As conversas da avó

Uma vez por semana, pelo menos, almoço em casa da Avó Joaquina, avó materna, e conhecida na Aldeia como Avó Joaquina. Parece que em pequeno me chateava com o facto de todas as pessoas, petizes incluídos, a tratarem por Avó, hoje já não.

A semana passada, almocei lá, só eu e ela, antes do almoço liguei para uma prima minha, sobrinha dela, perguntei como estavam e passei-lhe o telefone, que as notícias são mais verdadeiras em primeira mão.

Um desfiar de como estão, passando por todos os familiares das redondezas, pelo nome. A determinada altura, uma pergunta que me desarmou, “quem morreu nas últimas semanas?” Cinco minutos à conversa. Um mundo que diminui, ou pela morte ou pela morte e pela memória.

“Já não sei quem é.” Os anos na margem sul, os anos vividos em cima desta terra, as pessoas que passam pela vida… “Já não sei quem é”. Um mundo mais pequeno.

E antes que se eclipse, vou almoçar lá, pelo menos uma vez por semana.

A minha escola secundária já não existe.
Está lá, sim, mas a realidade é outra.
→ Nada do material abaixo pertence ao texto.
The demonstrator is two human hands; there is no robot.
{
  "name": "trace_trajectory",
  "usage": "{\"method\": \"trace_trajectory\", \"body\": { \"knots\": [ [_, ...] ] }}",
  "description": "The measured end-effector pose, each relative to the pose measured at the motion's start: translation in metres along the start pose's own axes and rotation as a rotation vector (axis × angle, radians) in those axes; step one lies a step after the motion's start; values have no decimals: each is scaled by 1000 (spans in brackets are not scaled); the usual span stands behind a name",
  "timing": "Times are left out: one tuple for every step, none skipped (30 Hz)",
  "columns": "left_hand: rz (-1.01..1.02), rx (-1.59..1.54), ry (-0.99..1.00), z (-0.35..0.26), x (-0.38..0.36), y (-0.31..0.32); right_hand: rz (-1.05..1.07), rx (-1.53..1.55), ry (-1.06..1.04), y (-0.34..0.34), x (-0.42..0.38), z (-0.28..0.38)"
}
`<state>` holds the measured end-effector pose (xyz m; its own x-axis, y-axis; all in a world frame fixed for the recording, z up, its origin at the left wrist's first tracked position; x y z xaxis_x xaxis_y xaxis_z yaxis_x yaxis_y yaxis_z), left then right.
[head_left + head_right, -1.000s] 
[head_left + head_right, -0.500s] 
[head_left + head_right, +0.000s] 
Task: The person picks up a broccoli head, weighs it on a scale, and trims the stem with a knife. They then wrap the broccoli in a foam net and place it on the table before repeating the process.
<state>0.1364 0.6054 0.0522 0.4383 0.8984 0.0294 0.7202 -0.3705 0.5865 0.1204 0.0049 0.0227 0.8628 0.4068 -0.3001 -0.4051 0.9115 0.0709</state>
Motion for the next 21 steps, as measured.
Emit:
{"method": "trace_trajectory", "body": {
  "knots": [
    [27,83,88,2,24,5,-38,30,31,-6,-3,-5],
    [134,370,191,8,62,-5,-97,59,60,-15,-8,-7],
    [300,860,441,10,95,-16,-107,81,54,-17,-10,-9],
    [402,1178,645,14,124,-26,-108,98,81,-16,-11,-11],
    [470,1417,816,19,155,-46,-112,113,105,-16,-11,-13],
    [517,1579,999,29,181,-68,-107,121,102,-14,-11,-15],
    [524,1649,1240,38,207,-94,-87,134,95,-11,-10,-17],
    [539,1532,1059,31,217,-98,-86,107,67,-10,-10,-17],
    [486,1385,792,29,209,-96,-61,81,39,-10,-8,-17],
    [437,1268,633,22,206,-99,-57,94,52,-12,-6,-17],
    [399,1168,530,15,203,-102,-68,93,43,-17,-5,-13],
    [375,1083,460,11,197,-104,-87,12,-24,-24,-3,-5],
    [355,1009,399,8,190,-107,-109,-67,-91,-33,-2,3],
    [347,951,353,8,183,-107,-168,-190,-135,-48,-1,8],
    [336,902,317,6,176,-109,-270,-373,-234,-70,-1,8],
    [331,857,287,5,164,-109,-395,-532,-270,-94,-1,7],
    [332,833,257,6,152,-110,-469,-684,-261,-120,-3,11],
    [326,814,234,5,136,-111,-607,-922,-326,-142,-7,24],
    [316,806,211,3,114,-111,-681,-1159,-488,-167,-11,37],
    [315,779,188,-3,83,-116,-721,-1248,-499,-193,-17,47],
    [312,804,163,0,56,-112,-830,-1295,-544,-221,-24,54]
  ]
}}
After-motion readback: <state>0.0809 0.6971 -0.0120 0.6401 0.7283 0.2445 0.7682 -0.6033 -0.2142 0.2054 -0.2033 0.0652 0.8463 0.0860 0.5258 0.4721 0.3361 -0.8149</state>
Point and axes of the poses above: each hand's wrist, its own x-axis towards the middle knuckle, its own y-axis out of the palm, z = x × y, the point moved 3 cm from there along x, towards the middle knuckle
A escola onde andei era quase a mesma em que o meu pai andou, tinha uns pavilhões novos, que hoje são velhos, tinha uns pavilhões velhos que hoje já não existem, penso que no último ano em que lá andei demoliram dois ou três, demoliram como quem diz, que os alunos querendo ajudar a empresa de demolições deitou abaixo as paredes ao pontapé!
A minha escola era a pior do concelho, hoje é uma das melhores, à custa de recusar alunos com médias baixas ou dificuldades de aprendizagem. O ano passado, a par do processo de adopção, e tendo de colocar a miúda numa escola, fui lá. A lei diz que o Director tem de aceitar a colocação, o Director diz que não, que tem alunos acima da média por turma, que já tem alunos suficientes com más notas. “Volte no final do terceiro período que vemos o que se pode fazer.”
A minha escola secundária tinha alunos que faziam turismo, outros curso prático de banditismo, lembro-me do jornal da escola fazer uma sondagem sobre quantos alunos do 7º ao 9º eram roubados semanalmente, ficavam de fora os que perpetravam os roubos.
A minha escola secundária tinha bons e maus professores, tive uma professora que deu um 101% a uma colega minha porque a conta dava 101%; tive um professor comunista que nos dava a segunda guerra mundial, a guerra fria e o comunismo a vermelho; tive um finalista em direito que dava biologia sem perceber um caracol daquilo, as notas escritas no teste mudavam consoante a cara do aluno na aula em que os entregava – vi oitos transformarem-se em dezoitos e dezoitos em oito.
A minha escola secundária já não existe, pelo menos quando a comparo com esta versão moderna, higiénica e direccionada para o sucesso.
Mas ao falar com funcionárias e professoras do meu tempo, ao rever os amigos de então, ao ser o que ela me ensinou, a minha escola está ali, mais presente do que nunca.